Even if the resulting local image quality is satisfactory, the two initial voltage measurements made in flight reveal an evolution. Their difference is very similar in shape to the one given Fig. 5, but with values divided by three: verticals have only an amplitude 0.1 pA while the absolute offset is between 0 and 0.3 pA. It implies that initial voltage measurements closer to the actual time of acquisition would be preferable.

At last, the total noise, estimated on a smooth part of the right image of Fig. 4 by a method of difference [14], is 0.125 pA, very near the measured temporal noise value of 0.11 pA.

Thus we have demonstrated that by using our calibration scheme based on photo-current calibration and a “last minute” measure of the initial voltage, we were able to operate a MWIR camera with no in situ calibration at a signal to noise ratio very near the maximum, with less than 0.15 K radiometric biases (for a NETD of 65 mK at 20°C) and no noticeable imagery artefacts. Nevertheless we’ll certainly be able to further reduce biases by measuring the initial voltage closer to the actual acquisition.

A classical voltage-based calibration would have been unable to catch these image impairments and would have been oblivious to such biases.

5.2 The LWIR camera

This camera has been calibrated under the same conditions as its MWIR counterpart and they have flown together. Three initial voltage measurements are also available, one taken one month later in laboratory, another one taken 12 minutes before the acquisition process and the last one taken 61 minutes after the acquisition.

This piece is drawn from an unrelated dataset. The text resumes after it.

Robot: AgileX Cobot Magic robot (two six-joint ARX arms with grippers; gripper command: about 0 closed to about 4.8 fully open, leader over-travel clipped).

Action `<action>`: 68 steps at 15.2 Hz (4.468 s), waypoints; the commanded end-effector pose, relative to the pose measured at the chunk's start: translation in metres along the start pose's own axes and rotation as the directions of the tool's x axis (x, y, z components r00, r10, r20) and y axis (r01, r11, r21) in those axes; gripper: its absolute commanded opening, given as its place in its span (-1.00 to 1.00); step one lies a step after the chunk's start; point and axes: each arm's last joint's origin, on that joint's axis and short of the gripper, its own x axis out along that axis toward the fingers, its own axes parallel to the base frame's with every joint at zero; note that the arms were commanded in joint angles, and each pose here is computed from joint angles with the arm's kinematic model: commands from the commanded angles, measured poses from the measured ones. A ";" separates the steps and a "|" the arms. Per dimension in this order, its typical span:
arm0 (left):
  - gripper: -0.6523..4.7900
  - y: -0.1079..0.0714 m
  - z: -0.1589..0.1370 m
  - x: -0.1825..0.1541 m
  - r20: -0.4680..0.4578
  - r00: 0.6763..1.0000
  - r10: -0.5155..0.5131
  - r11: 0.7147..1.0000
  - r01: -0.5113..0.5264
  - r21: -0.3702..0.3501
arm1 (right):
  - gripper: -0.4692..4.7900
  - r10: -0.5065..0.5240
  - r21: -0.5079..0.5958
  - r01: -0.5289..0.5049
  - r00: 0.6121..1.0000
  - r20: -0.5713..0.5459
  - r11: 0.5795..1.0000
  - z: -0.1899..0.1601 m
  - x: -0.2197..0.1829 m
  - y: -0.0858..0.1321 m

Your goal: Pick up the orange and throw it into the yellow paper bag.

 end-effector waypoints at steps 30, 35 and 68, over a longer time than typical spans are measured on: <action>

Unfortunately, in this case, none of these measurements are able to sufficiently correct the acquisition. Indeed, the fact that two different reading circuits are mounted on the matrix of detector becomes readily apparent, see Fig. 6. We measured between these half-circuits a contrast of 24 pA by using the initial voltage measured in laboratory, 18 pA for the pre-acquisition voltage and 10 pA with the post-acquisition voltage.

 figure: Fig. 6

Fig. 6 Part of an image over a river measured by the LWIR Sieleters camera using an initial voltage measured 12 minutes before taking this image. Notice the sharp contrast denoting a dissimilar voltage evolution between the two reading circuits. The radiometric range used is 50 pA wide and the contrast is 18 pA, corresponding to 20 times the noise standard deviation and an equivalent temperature contrast of 1K. The image mean is 1.6 nA.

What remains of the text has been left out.